_Task objective_
Give a single number in reply. It is the count of lines below that contain the string "pillow".

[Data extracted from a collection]
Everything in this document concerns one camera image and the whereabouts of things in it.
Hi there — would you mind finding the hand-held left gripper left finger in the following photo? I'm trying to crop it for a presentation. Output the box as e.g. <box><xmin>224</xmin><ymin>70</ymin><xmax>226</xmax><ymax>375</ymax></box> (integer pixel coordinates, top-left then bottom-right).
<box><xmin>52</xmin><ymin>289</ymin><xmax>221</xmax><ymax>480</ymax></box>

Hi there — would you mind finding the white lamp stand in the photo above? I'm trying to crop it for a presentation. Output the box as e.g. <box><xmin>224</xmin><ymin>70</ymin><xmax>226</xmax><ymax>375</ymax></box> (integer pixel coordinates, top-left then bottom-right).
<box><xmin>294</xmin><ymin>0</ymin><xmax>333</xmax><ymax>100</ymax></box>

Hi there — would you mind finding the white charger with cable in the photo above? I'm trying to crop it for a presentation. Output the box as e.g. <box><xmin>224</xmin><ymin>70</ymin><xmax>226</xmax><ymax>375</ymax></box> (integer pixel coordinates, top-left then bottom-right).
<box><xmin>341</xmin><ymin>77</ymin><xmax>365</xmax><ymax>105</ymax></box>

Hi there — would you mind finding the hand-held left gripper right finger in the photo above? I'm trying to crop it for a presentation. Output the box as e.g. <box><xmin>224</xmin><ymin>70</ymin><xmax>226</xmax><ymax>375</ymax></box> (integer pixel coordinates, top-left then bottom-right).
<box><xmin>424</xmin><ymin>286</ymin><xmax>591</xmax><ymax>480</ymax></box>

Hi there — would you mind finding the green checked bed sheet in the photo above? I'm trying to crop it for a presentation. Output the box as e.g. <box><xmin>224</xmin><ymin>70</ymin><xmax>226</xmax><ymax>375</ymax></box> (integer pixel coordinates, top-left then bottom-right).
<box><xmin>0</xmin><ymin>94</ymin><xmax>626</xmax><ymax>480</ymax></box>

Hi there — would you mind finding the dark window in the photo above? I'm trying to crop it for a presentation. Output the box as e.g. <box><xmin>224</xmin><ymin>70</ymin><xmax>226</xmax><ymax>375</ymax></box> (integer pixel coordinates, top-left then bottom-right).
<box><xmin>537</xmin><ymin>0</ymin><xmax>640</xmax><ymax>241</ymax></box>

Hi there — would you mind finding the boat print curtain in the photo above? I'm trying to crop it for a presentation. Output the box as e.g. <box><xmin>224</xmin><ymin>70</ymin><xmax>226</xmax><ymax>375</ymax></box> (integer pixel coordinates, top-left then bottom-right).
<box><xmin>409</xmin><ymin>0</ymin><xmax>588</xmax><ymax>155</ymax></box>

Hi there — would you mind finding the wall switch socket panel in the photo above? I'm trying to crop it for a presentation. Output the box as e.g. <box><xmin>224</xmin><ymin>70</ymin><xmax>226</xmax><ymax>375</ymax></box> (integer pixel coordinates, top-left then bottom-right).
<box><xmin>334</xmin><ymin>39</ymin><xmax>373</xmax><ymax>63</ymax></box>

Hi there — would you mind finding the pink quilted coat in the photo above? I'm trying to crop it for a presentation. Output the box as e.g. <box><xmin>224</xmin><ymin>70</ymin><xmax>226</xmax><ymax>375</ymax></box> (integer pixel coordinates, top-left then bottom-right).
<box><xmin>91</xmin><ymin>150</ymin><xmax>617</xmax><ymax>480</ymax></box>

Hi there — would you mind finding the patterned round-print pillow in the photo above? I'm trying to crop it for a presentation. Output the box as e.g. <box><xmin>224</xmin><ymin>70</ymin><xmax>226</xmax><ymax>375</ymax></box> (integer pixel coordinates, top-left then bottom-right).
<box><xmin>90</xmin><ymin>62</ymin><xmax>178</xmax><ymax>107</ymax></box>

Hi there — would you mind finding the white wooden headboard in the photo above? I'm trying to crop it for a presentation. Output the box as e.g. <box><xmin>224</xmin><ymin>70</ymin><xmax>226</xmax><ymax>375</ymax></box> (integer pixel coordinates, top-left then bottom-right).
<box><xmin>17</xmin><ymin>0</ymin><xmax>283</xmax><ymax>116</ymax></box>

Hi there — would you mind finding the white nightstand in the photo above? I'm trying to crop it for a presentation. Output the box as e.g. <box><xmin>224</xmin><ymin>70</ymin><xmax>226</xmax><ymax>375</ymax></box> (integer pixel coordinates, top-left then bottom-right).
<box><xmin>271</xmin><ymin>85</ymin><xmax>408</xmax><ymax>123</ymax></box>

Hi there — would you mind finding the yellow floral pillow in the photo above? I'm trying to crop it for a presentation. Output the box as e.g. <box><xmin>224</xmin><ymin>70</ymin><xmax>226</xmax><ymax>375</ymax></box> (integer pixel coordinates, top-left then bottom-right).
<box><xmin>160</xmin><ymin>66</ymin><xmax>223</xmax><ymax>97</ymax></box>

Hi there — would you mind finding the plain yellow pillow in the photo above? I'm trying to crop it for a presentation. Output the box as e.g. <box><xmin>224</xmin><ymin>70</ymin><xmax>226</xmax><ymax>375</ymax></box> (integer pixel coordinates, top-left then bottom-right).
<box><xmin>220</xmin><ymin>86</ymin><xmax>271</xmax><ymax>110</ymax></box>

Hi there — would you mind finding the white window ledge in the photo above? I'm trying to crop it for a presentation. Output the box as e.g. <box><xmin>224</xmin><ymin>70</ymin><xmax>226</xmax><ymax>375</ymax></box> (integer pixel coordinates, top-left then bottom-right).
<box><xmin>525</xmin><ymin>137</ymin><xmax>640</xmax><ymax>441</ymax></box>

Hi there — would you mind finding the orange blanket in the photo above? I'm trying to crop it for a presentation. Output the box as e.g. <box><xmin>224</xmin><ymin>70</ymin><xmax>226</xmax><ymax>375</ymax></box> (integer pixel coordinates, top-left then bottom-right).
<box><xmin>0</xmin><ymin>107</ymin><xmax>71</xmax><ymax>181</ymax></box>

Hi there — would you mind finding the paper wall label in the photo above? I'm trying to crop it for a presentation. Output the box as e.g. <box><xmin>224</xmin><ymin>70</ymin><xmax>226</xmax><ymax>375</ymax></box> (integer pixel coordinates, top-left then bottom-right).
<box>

_Finished exercise_
3